Data entries
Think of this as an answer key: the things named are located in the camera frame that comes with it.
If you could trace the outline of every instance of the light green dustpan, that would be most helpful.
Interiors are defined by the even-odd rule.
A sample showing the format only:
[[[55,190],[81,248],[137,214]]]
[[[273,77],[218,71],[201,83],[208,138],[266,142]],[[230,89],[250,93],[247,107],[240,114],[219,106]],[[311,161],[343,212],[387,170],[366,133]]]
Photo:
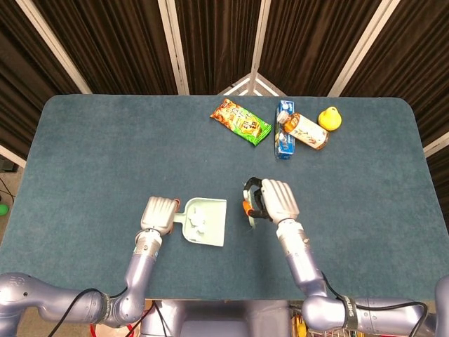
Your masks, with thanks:
[[[185,205],[184,213],[176,213],[173,221],[182,223],[182,234],[188,241],[223,247],[226,200],[190,199]]]

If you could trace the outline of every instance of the green snack bag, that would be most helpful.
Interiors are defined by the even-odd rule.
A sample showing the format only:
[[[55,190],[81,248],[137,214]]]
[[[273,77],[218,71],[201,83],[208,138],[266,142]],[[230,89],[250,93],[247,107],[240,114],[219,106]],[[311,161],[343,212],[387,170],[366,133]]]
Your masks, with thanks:
[[[254,146],[267,137],[272,129],[270,124],[227,98],[210,117],[218,120]]]

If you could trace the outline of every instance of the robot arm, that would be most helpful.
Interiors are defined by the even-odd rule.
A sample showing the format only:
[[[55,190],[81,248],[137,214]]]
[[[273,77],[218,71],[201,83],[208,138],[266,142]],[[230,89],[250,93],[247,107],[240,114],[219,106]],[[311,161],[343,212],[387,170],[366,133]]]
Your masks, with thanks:
[[[174,200],[149,199],[126,272],[126,290],[113,298],[95,289],[85,293],[75,302],[66,322],[101,322],[119,327],[139,319],[145,307],[145,289],[162,244],[161,235],[172,228],[176,208]],[[28,307],[38,307],[45,320],[60,320],[78,295],[78,291],[51,286],[26,274],[0,275],[0,337],[16,336],[20,318]]]
[[[295,221],[299,210],[290,187],[277,180],[261,182],[264,206],[283,247],[295,284],[306,295],[302,316],[307,325],[318,331],[342,328],[350,323],[353,329],[375,334],[408,335],[423,314],[418,305],[377,311],[376,307],[409,303],[390,298],[361,298],[346,303],[328,297],[323,274],[314,261],[309,238],[302,225]],[[428,315],[416,336],[449,336],[449,275],[436,285],[437,316]]]

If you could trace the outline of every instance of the black cable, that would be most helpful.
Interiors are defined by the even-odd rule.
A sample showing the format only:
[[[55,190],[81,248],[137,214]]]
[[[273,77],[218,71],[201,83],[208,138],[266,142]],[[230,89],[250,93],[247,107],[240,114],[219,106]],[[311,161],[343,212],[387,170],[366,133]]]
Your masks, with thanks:
[[[7,195],[9,195],[9,196],[11,196],[11,197],[15,197],[15,195],[12,195],[12,194],[10,194],[10,193],[7,192],[7,191],[0,190],[0,192],[1,192],[1,193],[4,193],[4,194],[7,194]]]
[[[167,331],[166,331],[166,321],[162,316],[161,311],[159,310],[158,305],[156,304],[156,302],[154,302],[154,307],[156,308],[157,313],[159,314],[159,318],[161,319],[161,324],[162,324],[162,329],[163,329],[163,335],[165,337],[167,337]]]
[[[128,287],[126,286],[124,290],[120,291],[120,292],[119,292],[118,294],[116,294],[116,295],[110,296],[109,298],[111,298],[111,299],[117,298],[117,297],[119,297],[120,295],[123,295],[123,294],[125,293],[125,291],[127,291],[127,290],[128,290]]]
[[[7,190],[7,194],[9,194],[9,195],[11,196],[11,199],[13,200],[13,203],[14,203],[14,196],[13,196],[13,194],[11,193],[11,191],[9,190],[8,186],[6,186],[6,184],[5,184],[5,182],[4,182],[3,179],[0,178],[0,181],[3,183],[3,186],[4,186],[4,187],[6,188],[6,190]]]
[[[336,292],[336,290],[334,290],[334,288],[330,285],[328,278],[324,275],[323,272],[321,272],[321,274],[323,274],[323,278],[324,278],[324,282],[326,283],[326,286],[329,288],[330,292],[332,292],[337,299],[339,299],[340,301],[343,301],[343,296],[341,296],[338,292]],[[394,310],[394,309],[401,309],[401,308],[406,308],[406,307],[414,307],[416,305],[419,305],[422,307],[423,309],[423,313],[420,317],[420,319],[418,320],[418,322],[416,322],[415,326],[413,327],[412,331],[410,332],[410,335],[408,335],[408,337],[415,337],[417,331],[419,330],[419,328],[422,326],[422,324],[424,323],[424,320],[427,318],[427,315],[429,314],[429,308],[427,307],[427,305],[423,302],[418,302],[418,301],[411,301],[411,302],[407,302],[407,303],[402,303],[402,304],[396,304],[396,305],[387,305],[384,307],[366,307],[364,305],[358,305],[356,304],[356,307],[362,310],[367,310],[367,311],[385,311],[385,310]]]
[[[139,326],[140,323],[142,323],[143,319],[149,314],[150,311],[152,311],[152,308],[154,307],[154,301],[152,303],[152,306],[149,307],[148,311],[146,313],[144,313],[141,318],[134,324],[134,326],[131,328],[131,330],[126,334],[125,337],[130,337],[131,334],[133,333],[133,331],[135,330],[135,328],[137,328]]]
[[[67,310],[65,310],[64,315],[61,317],[61,319],[59,320],[59,322],[55,325],[55,327],[53,328],[53,330],[49,333],[48,337],[52,337],[56,331],[59,329],[59,327],[61,326],[61,324],[64,322],[64,319],[66,319],[66,317],[68,316],[68,314],[70,313],[70,310],[74,307],[75,303],[84,295],[86,295],[87,293],[90,293],[91,291],[96,291],[98,292],[100,295],[102,295],[102,292],[99,291],[98,289],[95,288],[89,288],[89,289],[85,289],[83,290],[81,293],[79,293],[78,295],[76,295],[76,297],[73,299],[73,301],[70,303],[69,307],[67,308]]]

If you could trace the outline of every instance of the black curtain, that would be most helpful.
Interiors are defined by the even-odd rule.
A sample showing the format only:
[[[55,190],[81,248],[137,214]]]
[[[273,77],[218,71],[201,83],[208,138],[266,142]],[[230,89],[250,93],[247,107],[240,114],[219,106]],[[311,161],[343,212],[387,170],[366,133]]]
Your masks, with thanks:
[[[401,1],[342,95],[403,98],[424,146],[448,132],[449,1]]]
[[[215,95],[250,73],[259,9],[260,0],[176,0],[191,94]]]
[[[15,1],[0,1],[0,145],[27,158],[45,102],[78,88]]]
[[[34,3],[93,93],[177,94],[156,0]]]
[[[427,165],[449,231],[449,146],[427,158]]]
[[[259,73],[287,95],[327,95],[379,3],[272,1]]]

- _Task prompt_
Copy out all the data above exactly as written. Skip the pictures.

- _Result of this task_
Think of this as an answer key: the things named are located in the camera frame that comes with it.
If you could trace the outline of every instance of the light green dustpan, that would be most helpful.
Interiors are defined by the even-odd rule.
A sample showing the format only:
[[[55,190],[81,248],[137,214]]]
[[[273,77],[218,71],[201,83],[208,138],[266,142]],[[230,89],[250,93],[247,107],[240,114],[219,106]],[[311,161],[343,212],[387,170],[366,133]]]
Photo:
Your masks, with thanks:
[[[185,205],[184,213],[176,213],[173,221],[182,223],[182,234],[188,241],[223,247],[226,200],[190,199]]]

If you could trace the outline of every instance of the green snack bag, that would be most helpful.
Interiors are defined by the even-odd rule.
A sample showing the format only:
[[[55,190],[81,248],[137,214]]]
[[[273,77],[218,71],[201,83],[208,138],[266,142]],[[230,89],[250,93],[247,107],[240,114],[219,106]],[[311,161],[343,212],[387,170],[366,133]]]
Your masks, with thanks:
[[[254,146],[267,137],[272,129],[270,124],[227,98],[210,117],[218,120]]]

If you could trace the outline of every instance of the robot arm, that would be most helpful.
Interiors are defined by the even-odd rule.
A sample showing the format only:
[[[55,190],[81,248],[137,214]]]
[[[273,77],[218,71],[201,83],[208,138],[266,142]],[[230,89],[250,93],[247,107],[240,114],[219,106]],[[311,161],[343,212],[387,170],[366,133]]]
Your masks, with thanks:
[[[174,200],[149,199],[126,272],[126,290],[113,298],[95,289],[85,293],[75,302],[66,322],[101,322],[119,327],[139,319],[145,307],[145,289],[162,244],[161,235],[172,228],[176,208]],[[28,307],[38,307],[45,320],[60,320],[78,295],[78,291],[51,286],[26,274],[0,275],[0,337],[16,336],[20,318]]]
[[[295,221],[299,210],[290,187],[277,180],[261,182],[264,206],[283,247],[295,284],[306,295],[302,316],[307,325],[318,331],[342,328],[350,323],[353,329],[375,334],[408,335],[423,314],[418,305],[377,311],[376,307],[409,303],[390,298],[361,298],[346,303],[328,297],[323,274],[314,261],[309,238],[302,225]],[[428,315],[416,336],[449,336],[449,275],[436,285],[437,316]]]

If you could trace the outline of every instance of the black cable, that would be most helpful.
Interiors are defined by the even-odd rule.
A sample showing the format only:
[[[55,190],[81,248],[137,214]]]
[[[273,77],[218,71],[201,83],[208,138],[266,142]],[[230,89],[250,93],[247,107],[240,114],[219,106]],[[311,161],[343,212],[387,170],[366,133]]]
Your masks, with thanks:
[[[7,195],[9,195],[9,196],[11,196],[11,197],[15,197],[15,195],[12,195],[12,194],[10,194],[10,193],[7,192],[7,191],[0,190],[0,192],[1,192],[1,193],[4,193],[4,194],[7,194]]]
[[[167,331],[166,331],[166,321],[162,316],[161,311],[159,310],[158,305],[156,304],[156,302],[154,302],[154,307],[156,308],[157,313],[159,314],[159,318],[161,319],[161,324],[162,324],[162,329],[163,329],[163,335],[165,337],[167,337]]]
[[[128,287],[126,286],[124,290],[120,291],[120,292],[119,292],[118,294],[116,294],[116,295],[110,296],[109,298],[111,298],[111,299],[117,298],[117,297],[119,297],[120,295],[123,295],[123,294],[125,293],[125,291],[127,291],[127,290],[128,290]]]
[[[7,190],[7,194],[9,194],[9,195],[11,196],[11,199],[13,200],[13,203],[14,203],[14,196],[13,196],[13,194],[11,193],[11,191],[9,190],[8,186],[6,186],[6,184],[5,184],[5,182],[4,182],[3,179],[0,178],[0,181],[3,183],[3,186],[4,186],[4,187],[6,188],[6,190]]]
[[[336,292],[336,290],[334,290],[334,288],[330,285],[328,278],[324,275],[323,272],[321,272],[321,274],[323,274],[323,278],[324,278],[324,282],[326,283],[326,286],[329,288],[330,292],[332,292],[337,299],[339,299],[340,301],[343,301],[343,296],[341,296],[338,292]],[[394,310],[394,309],[401,309],[401,308],[406,308],[406,307],[414,307],[416,305],[419,305],[422,307],[423,309],[423,313],[420,317],[420,319],[418,320],[418,322],[416,322],[415,326],[413,327],[412,331],[410,332],[410,335],[408,335],[408,337],[415,337],[417,331],[419,330],[419,328],[422,326],[422,324],[424,323],[424,320],[427,318],[427,315],[429,314],[429,308],[427,307],[427,305],[423,302],[418,302],[418,301],[411,301],[411,302],[407,302],[407,303],[402,303],[402,304],[396,304],[396,305],[387,305],[384,307],[366,307],[364,305],[358,305],[356,304],[356,307],[362,310],[367,310],[367,311],[385,311],[385,310]]]
[[[139,326],[140,323],[142,323],[143,319],[149,314],[150,311],[152,311],[152,308],[154,307],[154,301],[152,303],[152,306],[149,307],[148,311],[146,313],[144,313],[141,318],[134,324],[134,326],[131,328],[131,330],[126,334],[125,337],[130,337],[131,334],[133,333],[133,331],[135,330],[135,328],[137,328]]]
[[[67,310],[65,310],[64,315],[61,317],[61,319],[59,320],[59,322],[55,325],[55,327],[53,328],[53,330],[49,333],[48,337],[52,337],[56,331],[59,329],[59,327],[61,326],[61,324],[64,322],[64,319],[66,319],[66,317],[68,316],[68,314],[70,313],[70,310],[74,307],[75,303],[84,295],[86,295],[87,293],[90,293],[91,291],[96,291],[98,292],[100,295],[102,295],[102,292],[99,291],[98,289],[95,288],[89,288],[89,289],[85,289],[83,290],[81,293],[79,293],[78,295],[76,295],[76,297],[73,299],[73,301],[70,303],[69,307],[67,308]]]

If you could trace the outline of every instance of the black curtain, that would be most helpful.
Interiors are defined by the even-odd rule.
A sample showing the format only:
[[[55,190],[81,248],[137,214]]]
[[[273,77],[218,71],[201,83],[208,138],[266,142]],[[230,89],[250,93],[247,107],[240,114],[219,106]],[[311,161],[343,212],[387,170],[366,133]]]
Your masks, with thanks:
[[[401,1],[342,95],[403,98],[424,146],[448,132],[449,1]]]
[[[215,95],[250,73],[259,9],[260,0],[176,0],[191,94]]]
[[[15,1],[0,1],[0,145],[27,158],[45,102],[78,88]]]
[[[34,3],[93,93],[177,94],[156,0]]]
[[[427,165],[449,231],[449,146],[427,158]]]
[[[259,73],[287,95],[327,95],[379,3],[272,1]]]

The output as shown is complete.